KEYNES’İN GENEL TEORİSİ VE ALMANLARIN İTİRAZI
Birçok iktisatçı, bugünü 1929 krizine benzeterek, fazla düşünmeye gerek yok Keynes Baba, bunun çaresini söylemiş “talebi arttırmak” şarttır diyor. Bunun için de Merkez Bankaları, hem faizleri reel olarak sıfırlamalı, hem de miktarsal genişlemeye gitmelidir. Bu da yetmez (ise) devletler bütçe açığı vermekten çekinmeyerek, yurt iç talebi büyütecek canlandırma paketleri açmalı tavsiyesinde bulunuyor. Ancak bu önerilere, “bunlar, krizi yaratan sebepleri ortadan kaldırmaz, hatta bozulmayı yaratan yapısal çarpıklığı daha da derinleştirir” diye karşı çıkanlar var. Bunların başında Alman iktisatçılar geliyor. Almanların tezi şudur: Önce “yapısal çarpıklık” düzeltilmelidir. Çarpıklıktan kasıt, avantacı vatandaşların “az çalışıp-çok harcamasını” destekleyen sosyal politikalardır. Bu politikalar yüzünden, ülkelerin “bütçe ve/veya cari açıkları” büyümektedir. Soruna “borç krizi” diye yanlış bir ad takılmış ve çözüm finans sistemine ihale edilmiştir. Yapılması gereken asalaklığı ortadan kaldırmaktır.
HAYEK BABANIN ÖĞÜTLERİ
Yirminci yüzyılın en büyük iktisatçısı, kukusuz John Maynard Keynes’tir (1883-1946). Keynes, pragmatik bir filozoftur. İktisadi sorunları beyninin içinde modellemiş ve muhtemel sonuçlarını düşünerek bulmuş ve çözüm aletleri geliştirmiştir. Keynes’in belalısı Avusturyalı iktisatçı Frederich von Hayek’tir. (1899-1992) O da bir filozoftur. İktisada yönelmeden önce hukuk ve siyaset okumuş, beyin anatomisi ve hücre yapısı araştırmalarında görev almıştır. Hayek Baba, Keynes hayattayken ona itiraz edip azar işitmekten yılmış ve kurtuluşu Chicago’ya hicret etmekte bulmuştur. İktisatta Chicago mezhebinin kurucusudur. Hayek, hayatı boyunca “devlet”in büyümesine ve iktisadi sisteme müdahale etmesine karşı çıkmıştır. Kölelik Yolu adlı kitabında bunu anlatır. Hayek, günümüzde Alman iktisatçıların kullandığı tezleri ortaya atan kişidir. Devlet müdahalesi ile krizlerin çözülmediğini, sadece daha büyük kriz olsun diye ötelendiğini savunur. Ona göre piyasa mekanizmaları, daima en iyi sonucu sağlar.

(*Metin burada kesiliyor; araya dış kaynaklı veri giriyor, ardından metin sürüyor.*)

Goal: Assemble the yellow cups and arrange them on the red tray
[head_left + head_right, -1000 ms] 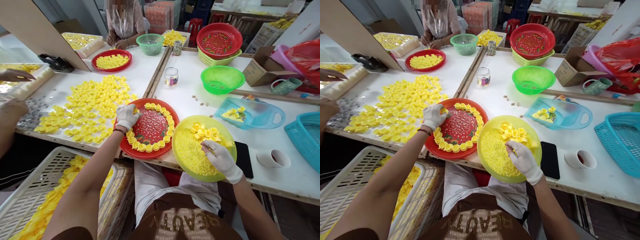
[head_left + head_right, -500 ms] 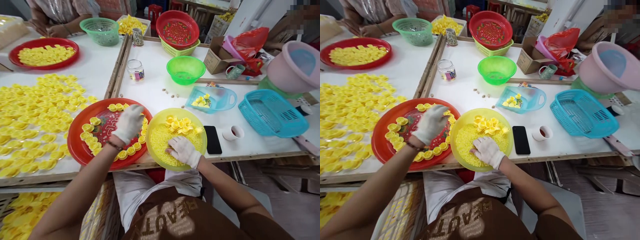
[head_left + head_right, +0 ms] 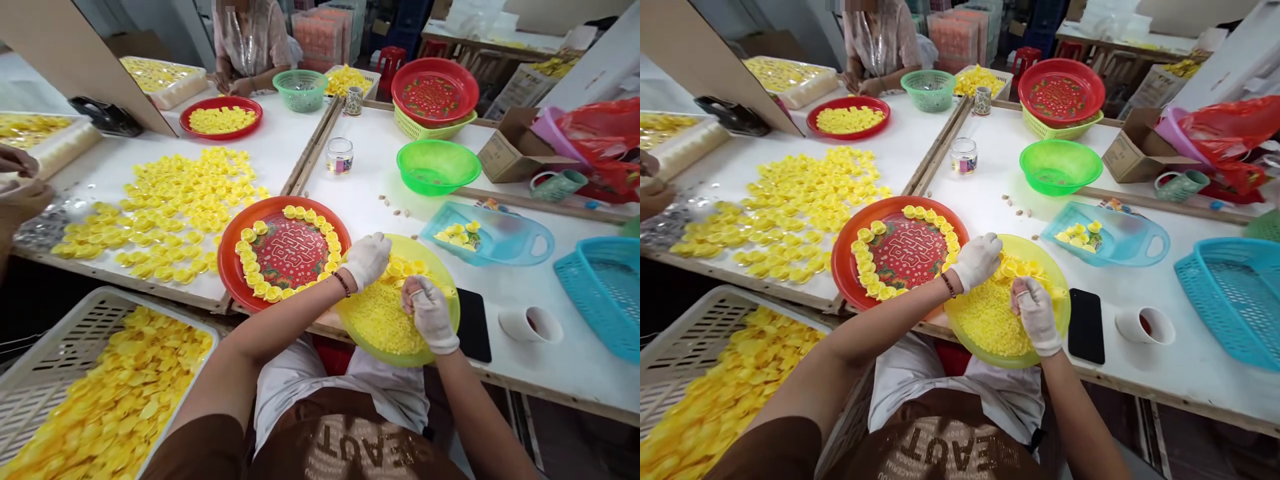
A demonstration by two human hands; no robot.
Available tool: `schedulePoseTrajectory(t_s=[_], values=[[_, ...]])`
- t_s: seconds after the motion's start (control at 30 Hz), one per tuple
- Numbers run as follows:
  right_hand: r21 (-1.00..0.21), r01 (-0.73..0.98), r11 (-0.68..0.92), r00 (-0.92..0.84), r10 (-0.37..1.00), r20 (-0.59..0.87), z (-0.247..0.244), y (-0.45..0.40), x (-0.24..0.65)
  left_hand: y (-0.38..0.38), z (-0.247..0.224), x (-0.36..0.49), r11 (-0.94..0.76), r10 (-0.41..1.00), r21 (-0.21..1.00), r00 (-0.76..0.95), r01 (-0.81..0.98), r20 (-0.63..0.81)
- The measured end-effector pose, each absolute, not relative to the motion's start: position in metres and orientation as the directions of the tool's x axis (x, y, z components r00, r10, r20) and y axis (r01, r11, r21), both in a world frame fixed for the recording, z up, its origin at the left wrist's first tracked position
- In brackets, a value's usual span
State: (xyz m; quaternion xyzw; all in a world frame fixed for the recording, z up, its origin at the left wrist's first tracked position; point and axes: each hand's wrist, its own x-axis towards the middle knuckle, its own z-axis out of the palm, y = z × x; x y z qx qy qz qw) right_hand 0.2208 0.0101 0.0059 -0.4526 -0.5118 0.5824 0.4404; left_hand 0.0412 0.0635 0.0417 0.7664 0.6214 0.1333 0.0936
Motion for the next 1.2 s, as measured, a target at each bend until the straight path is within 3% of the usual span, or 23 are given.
schedulePoseTrajectory(t_s=[0.1,0.17,0.2,0.27,0.37,0.67,0.9,1.2], values=[[-0.920,-0.316,-0.234,-0.180,0.966,-0.184,0.016,0.016,0.217,0.038,0.045,0.030,-0.066,0.997,0.628,0.025,0.776,0.073],[-0.878,-0.394,-0.272,-0.181,0.959,-0.216,0.026,0.019,0.211,0.021,0.041,0.027,0.033,0.999,0.891,0.000,0.454,-0.037],[-0.864,-0.425,-0.269,-0.174,0.961,-0.213,0.032,0.021,0.207,0.014,0.037,0.027,0.084,0.994,0.959,0.040,0.271,-0.099],[-0.843,-0.488,-0.227,-0.146,0.973,-0.178,0.041,0.025,0.198,0.004,0.027,0.031,0.201,0.971,0.980,0.133,-0.015,-0.197],[-0.850,-0.514,-0.118,-0.064,0.993,-0.099,0.051,0.030,0.187,-0.005,0.014,0.038,0.288,0.952,0.945,0.156,-0.154,-0.264],[-0.858,-0.512,0.039,-0.014,0.998,0.054,0.042,0.031,0.176,-0.010,0.007,0.047,0.215,0.968,0.971,0.153,-0.104,-0.198],[-0.859,-0.511,-0.009,-0.043,0.999,0.015,0.039,0.030,0.171,-0.015,0.001,0.050,0.013,0.989,0.983,0.145,0.182,-0.040],[-0.858,-0.514,-0.012,-0.021,1.000,-0.002,0.045,0.032,0.179,-0.018,0.002,0.051,-0.093,0.993,0.952,0.092,0.291,0.070]])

ÇİNLİ İKTİSATÇILAR HAYEK OKUMAYA BAŞLAMIŞ
Dünyadaki durgunluğun aşılması için alınması önerilen Keynesci önlemler, acaba krizi büyüterek ileriye mi atmaktadır. The Economist dergisi Çinli iktisatçıların, ülkelerinin karşı karşıya oldukları iktisadi sorunların sebebini anlamak için Hayek’in görüşlerine başvurmaya başladıklarını yazdı. Tam da bu sırada sınıf arkadaşım Ahmet Arsan bana “Keynes-Hayek” kapışmasını anlatan yeni çıkmış bir kitabı yolladı. Yoksa Hayek haklı mıydı?
Son Söz: Sakla fikri, gelir zamanı.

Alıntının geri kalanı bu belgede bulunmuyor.